From the data, return each line holding the word "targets".

[[ Data provided, beginning ]]

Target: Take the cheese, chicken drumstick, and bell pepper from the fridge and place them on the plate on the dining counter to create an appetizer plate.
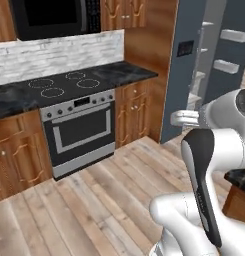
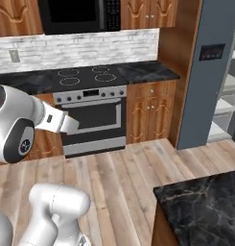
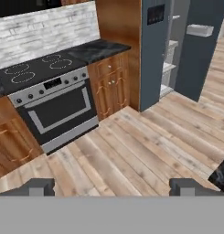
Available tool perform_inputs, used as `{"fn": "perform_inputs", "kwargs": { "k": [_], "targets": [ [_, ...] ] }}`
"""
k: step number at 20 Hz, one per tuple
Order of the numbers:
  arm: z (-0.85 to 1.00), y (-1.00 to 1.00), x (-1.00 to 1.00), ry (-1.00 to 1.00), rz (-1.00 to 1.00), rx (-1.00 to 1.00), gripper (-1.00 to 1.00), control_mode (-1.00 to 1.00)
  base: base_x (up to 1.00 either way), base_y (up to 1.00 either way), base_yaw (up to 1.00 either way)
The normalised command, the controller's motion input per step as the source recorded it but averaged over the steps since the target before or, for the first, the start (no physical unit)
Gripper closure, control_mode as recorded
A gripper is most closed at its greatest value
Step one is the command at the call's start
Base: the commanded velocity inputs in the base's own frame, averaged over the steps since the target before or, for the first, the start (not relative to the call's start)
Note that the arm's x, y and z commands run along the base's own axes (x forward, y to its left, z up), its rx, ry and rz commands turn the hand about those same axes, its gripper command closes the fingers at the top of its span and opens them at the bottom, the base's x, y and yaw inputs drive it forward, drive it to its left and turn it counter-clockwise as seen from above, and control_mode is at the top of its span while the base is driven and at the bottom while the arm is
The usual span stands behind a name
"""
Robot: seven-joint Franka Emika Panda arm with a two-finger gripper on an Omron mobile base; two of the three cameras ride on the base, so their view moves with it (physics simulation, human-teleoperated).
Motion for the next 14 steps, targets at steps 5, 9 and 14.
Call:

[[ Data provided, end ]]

→ **Exercise answer**:
Available tool perform_inputs, used as `{"fn": "perform_inputs", "kwargs": { "k": [_], "targets": [ [_, ...] ] }}`
Motion for the next 14 steps, targets at steps 5, 9 and 14.

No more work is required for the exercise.